I strongly believe that in the traditional sense, literacy can be defined within the realm of reading and writing. However, I believe in the 21st Century we must adopt a more generalized sense of the term, as the mode of literacy changes. I believe in a definition that encompasses the interpretation and creation of communication. We hear of Media Literacy, Critical Literacy, and Technological Literacy. It is the ability to absorb and internalize a message someone is creating (reading) and it is then interpreting that message and creating a response in a variety of forms (writing, oral communication, texting, slogans, etc). In that sense we see Literacy as the ability to infer and interpret images as well as text. In fact Literacy in the broadest sense could be defined as the intake of information, images, signals and then the production of more or new information to be passed on to others.
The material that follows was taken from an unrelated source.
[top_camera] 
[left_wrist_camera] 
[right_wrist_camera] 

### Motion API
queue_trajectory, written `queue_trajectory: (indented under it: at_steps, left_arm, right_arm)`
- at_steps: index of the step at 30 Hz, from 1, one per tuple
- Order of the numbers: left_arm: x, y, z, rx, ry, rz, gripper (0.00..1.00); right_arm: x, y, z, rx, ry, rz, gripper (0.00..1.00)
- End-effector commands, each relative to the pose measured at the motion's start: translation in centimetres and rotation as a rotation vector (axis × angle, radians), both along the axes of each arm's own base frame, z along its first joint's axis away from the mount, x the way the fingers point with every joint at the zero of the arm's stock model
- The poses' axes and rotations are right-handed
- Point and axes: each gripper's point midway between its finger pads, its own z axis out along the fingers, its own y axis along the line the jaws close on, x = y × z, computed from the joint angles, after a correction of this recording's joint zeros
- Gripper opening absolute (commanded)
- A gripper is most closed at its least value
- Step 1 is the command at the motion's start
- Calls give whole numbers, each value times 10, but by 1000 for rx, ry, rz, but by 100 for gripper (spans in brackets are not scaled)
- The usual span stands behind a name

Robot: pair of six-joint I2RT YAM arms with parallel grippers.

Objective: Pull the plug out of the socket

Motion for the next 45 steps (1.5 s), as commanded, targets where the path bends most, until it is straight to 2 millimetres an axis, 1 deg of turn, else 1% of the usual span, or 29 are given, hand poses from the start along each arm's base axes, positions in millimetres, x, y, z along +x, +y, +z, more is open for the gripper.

When we were sitting at my staff meeting yesterday and examining our strategic goal we spent a lot of time discussing a general goal we could apply to JKs to Grade 8s and the connection between image and text as all literacy comes from an image.

clicking away! by eirikso

Clicking away! by eirikso, flickrcc.net

One change in the mode of communication in the 21st Century is the accessibility to a variety of modes of writing.  The Internet and other technology has allowed millions of ideas to be published on a second by second basis with little to supervision or accountability. Even 30 years ago if I had an idea I wanted to write down and show other people I would have to go through the publishing process with countless edits, re-writes and the potential for rejection. In 2012, I can, in less than 10 minutes, share my ideas with the world regardless of validity, quality and restraint. I am by no means criticizing the ability for people to publish their creative, genuine ideas which are truly incredible when you think of all of the things we see on YouTube, Blogs, Facebook on a daily basis. I applaud the accessibility to publish information. However, the concern can exist that we as educators need to teach our students the ability to think critically when looking for information and asking themselves questions like who wrote this, what is their message, which voices are heard or not being heard. We have to teach on the basic level the ability to distinguish fact and opinion in order to ensure our students are able to successfully navigate the massive resources at their digital fingertips. We have to teach children to read for the deeper meaning, which is a daunting task at best.